_Problem_
Copy each line of the material in which the word "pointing" appears.

_Data for this exercise_
++++++
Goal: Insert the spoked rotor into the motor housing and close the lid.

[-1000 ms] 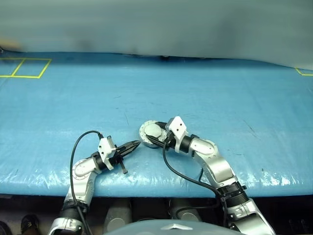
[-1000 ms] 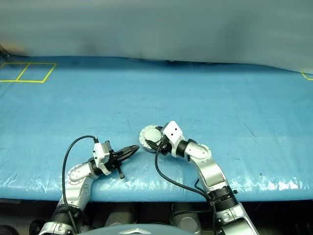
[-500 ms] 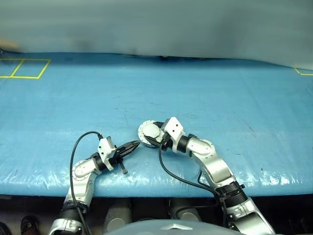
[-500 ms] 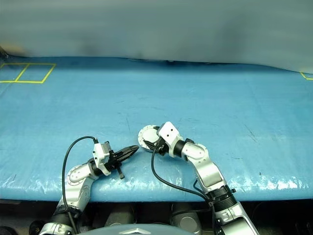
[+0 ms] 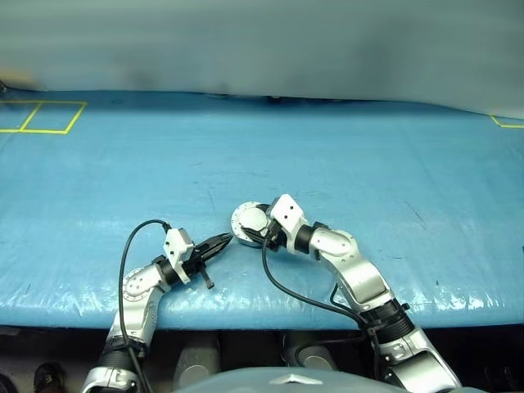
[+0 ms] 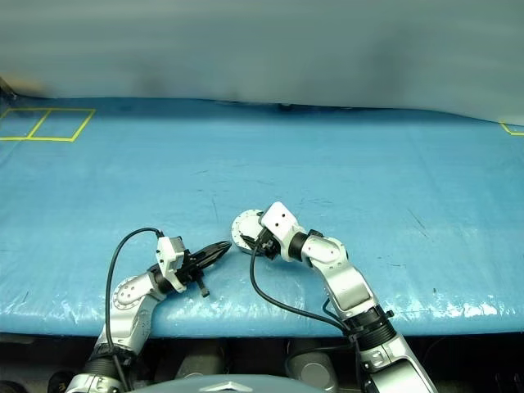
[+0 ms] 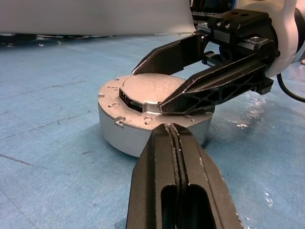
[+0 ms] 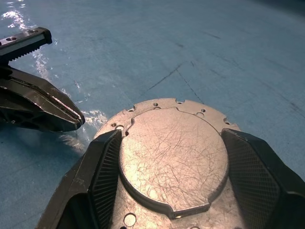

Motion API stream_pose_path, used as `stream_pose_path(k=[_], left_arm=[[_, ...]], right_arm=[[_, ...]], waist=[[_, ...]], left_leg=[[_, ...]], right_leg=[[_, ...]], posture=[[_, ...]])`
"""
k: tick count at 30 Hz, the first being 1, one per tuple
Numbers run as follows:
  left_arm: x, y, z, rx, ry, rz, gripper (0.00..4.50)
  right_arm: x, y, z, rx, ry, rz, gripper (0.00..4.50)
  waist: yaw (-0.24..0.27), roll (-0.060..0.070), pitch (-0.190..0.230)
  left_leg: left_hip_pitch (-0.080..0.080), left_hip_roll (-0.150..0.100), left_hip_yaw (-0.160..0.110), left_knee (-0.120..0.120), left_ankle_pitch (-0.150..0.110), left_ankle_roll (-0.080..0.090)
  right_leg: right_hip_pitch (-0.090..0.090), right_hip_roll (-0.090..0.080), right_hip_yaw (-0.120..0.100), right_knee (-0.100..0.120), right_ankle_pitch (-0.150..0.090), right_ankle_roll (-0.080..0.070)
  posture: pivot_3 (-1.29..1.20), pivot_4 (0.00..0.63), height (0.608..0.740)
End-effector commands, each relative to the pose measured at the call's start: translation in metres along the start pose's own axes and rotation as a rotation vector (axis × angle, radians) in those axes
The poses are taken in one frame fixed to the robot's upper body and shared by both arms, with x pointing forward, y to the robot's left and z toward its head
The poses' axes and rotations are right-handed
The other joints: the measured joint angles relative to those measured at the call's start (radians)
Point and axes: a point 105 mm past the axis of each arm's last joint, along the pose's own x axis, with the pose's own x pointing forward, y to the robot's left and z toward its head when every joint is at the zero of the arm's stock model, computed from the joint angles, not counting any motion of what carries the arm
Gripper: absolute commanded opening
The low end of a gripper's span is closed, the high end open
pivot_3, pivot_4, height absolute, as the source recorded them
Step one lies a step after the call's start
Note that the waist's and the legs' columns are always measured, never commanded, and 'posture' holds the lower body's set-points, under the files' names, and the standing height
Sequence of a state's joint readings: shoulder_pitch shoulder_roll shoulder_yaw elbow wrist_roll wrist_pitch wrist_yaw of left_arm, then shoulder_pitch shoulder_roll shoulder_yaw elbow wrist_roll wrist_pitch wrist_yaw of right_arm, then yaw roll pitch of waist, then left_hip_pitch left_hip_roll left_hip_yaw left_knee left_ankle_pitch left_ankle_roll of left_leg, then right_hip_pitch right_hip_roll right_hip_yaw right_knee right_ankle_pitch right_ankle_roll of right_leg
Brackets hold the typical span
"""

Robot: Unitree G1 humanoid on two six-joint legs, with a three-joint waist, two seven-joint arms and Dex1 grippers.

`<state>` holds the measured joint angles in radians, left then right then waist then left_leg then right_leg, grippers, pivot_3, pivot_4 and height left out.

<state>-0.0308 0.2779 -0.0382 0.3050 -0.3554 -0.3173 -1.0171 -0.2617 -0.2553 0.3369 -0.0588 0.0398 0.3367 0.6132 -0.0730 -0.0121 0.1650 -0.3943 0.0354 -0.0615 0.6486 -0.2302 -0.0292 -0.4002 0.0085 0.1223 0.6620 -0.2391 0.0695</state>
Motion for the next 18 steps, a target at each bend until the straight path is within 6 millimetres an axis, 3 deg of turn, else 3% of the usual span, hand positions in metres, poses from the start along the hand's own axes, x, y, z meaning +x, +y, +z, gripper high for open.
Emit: stream_pose_path(k=[1, 6, 18], left_arm=[[0.007, 0.006, 0.019, -0.001, -0.078, 0.035, 0.0], [0.012, 0.009, 0.025, -0.06, -0.095, 0.015, 0.0], [0.027, 0.011, -0.004, 0.039, 0.1, 0.008, 0.0]], right_arm=[[-0.002, 0.003, -0.026, 0.031, 0.107, 0.006, 2.98], [-0.003, 0.004, -0.026, 0.029, 0.107, 0.008, 2.98], [-0.004, 0.003, -0.025, 0.025, 0.102, -0.003, 2.98]], waist=[[0.0, 0.0, 0.0], [0.0, 0.0, 0.0], [0.004, -0.001, -0.001]], left_leg=[[0.0, 0.0, 0.0, 0.0, 0.0, 0.0], [0.0, 0.0, 0.0, 0.0, 0.0, 0.0], [0.0, 0.0, 0.0, -0.001, 0.0, 0.0]], right_leg=[[0.0, 0.0, 0.0, 0.0, 0.0, 0.0], [0.0, 0.0, 0.0, 0.0, 0.0, 0.0], [0.0, 0.0, 0.0, -0.002, 0.0, 0.0]], posture=[[0.0, 0.15, 0.74], [0.0, 0.15, 0.74], [0.0, 0.15, 0.74]])
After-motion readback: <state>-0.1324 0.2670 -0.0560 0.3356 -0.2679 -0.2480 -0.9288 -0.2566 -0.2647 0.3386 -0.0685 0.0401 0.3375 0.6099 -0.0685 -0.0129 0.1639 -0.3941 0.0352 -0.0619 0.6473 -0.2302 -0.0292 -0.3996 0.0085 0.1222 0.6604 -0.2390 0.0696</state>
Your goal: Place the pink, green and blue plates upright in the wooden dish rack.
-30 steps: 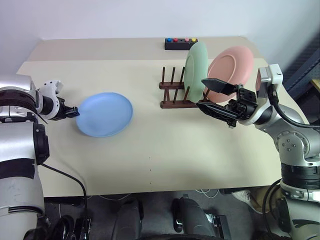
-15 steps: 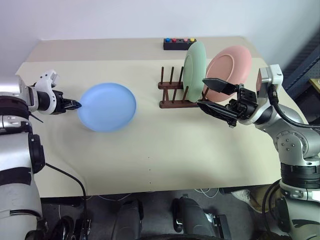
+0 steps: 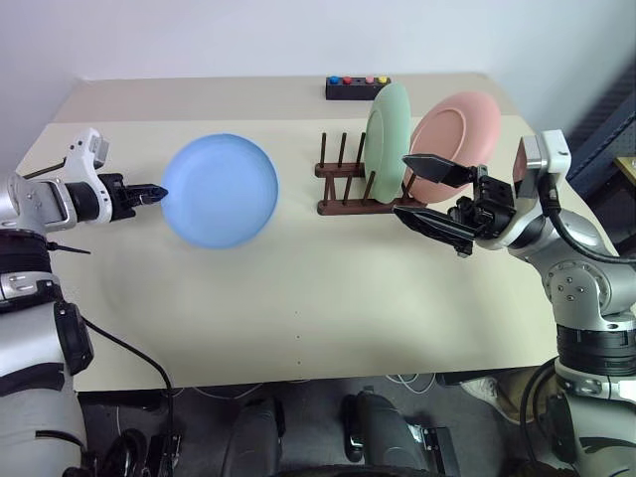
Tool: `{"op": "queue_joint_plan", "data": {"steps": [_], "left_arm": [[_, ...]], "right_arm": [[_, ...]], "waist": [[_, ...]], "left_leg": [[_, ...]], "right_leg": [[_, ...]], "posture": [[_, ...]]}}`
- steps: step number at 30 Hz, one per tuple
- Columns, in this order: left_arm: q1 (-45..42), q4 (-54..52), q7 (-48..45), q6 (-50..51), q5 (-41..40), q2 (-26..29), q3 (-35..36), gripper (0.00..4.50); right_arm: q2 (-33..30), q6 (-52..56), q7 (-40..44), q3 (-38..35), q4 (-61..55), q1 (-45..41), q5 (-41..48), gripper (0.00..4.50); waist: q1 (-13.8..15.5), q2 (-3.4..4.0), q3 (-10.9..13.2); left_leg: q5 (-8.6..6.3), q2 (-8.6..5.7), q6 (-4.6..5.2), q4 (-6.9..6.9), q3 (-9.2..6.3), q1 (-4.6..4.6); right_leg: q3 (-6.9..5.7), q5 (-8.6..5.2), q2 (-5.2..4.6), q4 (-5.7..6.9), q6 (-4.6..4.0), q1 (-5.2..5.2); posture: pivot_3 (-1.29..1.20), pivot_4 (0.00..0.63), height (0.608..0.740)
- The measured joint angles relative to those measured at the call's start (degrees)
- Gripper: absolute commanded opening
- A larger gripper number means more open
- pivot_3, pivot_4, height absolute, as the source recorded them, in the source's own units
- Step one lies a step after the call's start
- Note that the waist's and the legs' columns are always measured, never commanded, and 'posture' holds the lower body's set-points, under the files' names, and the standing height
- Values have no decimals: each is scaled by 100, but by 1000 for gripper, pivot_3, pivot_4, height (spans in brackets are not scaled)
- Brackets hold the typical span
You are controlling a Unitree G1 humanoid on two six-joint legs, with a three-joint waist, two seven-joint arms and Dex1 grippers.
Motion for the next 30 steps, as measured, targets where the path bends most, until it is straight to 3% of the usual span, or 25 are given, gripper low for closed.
{"op": "queue_joint_plan", "data": {"steps": [11,19,30], "left_arm": [[591,-1041,283,245,-859,-174,675,61],[983,-1954,501,193,-1269,-466,789,61],[1342,-3038,1070,-328,-1961,-1273,1298,61]], "right_arm": [[6,-59,-132,-3,59,91,-118,4500],[13,-60,-226,-2,57,162,-154,4500],[252,-74,-725,-42,50,464,-217,4500]], "waist": [[3,0,0],[4,-1,-1],[-2,-2,-2]], "left_leg": [[0,0,0,2,0,0],[0,0,0,3,-1,0],[0,0,0,3,0,0]], "right_leg": [[2,0,-1,2,0,0],[3,0,-1,2,0,0],[7,0,-1,2,-1,0]], "posture": [[0,150,740],[0,150,740],[0,150,740]]}}
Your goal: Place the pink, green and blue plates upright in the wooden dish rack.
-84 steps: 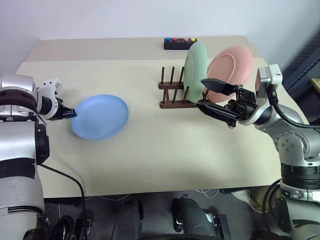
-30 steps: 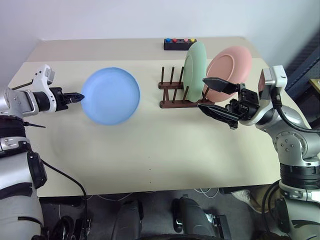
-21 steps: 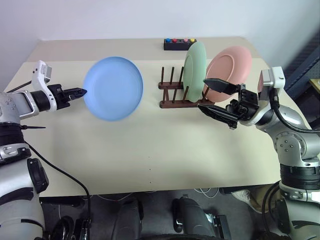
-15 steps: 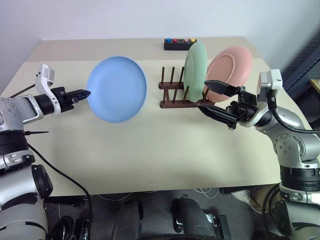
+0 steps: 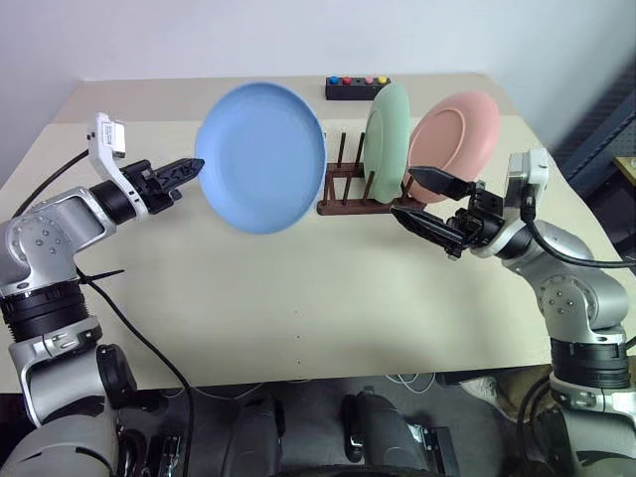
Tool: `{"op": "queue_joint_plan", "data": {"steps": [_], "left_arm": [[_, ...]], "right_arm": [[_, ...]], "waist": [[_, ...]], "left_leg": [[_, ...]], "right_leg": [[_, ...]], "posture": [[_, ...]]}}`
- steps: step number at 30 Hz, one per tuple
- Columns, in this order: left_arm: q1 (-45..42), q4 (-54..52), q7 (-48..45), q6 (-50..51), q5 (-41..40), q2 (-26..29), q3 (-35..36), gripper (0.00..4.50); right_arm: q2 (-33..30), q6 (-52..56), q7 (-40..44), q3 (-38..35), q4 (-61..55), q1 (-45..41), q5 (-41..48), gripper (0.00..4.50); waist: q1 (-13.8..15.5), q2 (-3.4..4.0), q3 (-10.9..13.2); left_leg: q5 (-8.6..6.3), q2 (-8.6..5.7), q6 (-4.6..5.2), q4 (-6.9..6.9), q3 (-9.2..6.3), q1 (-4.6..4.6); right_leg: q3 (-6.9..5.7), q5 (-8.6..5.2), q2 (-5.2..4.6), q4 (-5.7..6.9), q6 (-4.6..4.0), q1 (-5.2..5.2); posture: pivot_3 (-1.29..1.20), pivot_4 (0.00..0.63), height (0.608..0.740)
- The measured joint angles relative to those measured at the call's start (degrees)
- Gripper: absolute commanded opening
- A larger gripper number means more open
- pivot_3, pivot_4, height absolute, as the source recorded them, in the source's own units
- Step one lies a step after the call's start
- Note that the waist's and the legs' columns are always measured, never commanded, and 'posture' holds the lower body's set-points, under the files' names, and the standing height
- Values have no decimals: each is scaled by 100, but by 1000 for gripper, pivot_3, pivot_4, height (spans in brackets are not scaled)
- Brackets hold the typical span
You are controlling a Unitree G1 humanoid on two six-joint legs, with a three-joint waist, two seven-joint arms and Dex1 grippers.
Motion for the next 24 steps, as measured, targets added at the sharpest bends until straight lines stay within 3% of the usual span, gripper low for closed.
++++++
_Task response_
The poses are taken in one frame fixed to the robot's upper body and shared by both arms, with x pointing forward, y to the robot's left and z toward its head
Point and axes: a point 105 mm past the axis of each arm's last joint, along the pose's own x axis, with the pose's own x pointing forward, y to the robot's left and z toward its head when every joint is at the zero of the arm's stock model, computed from the joint angles, not counting any motion of what carries the arm

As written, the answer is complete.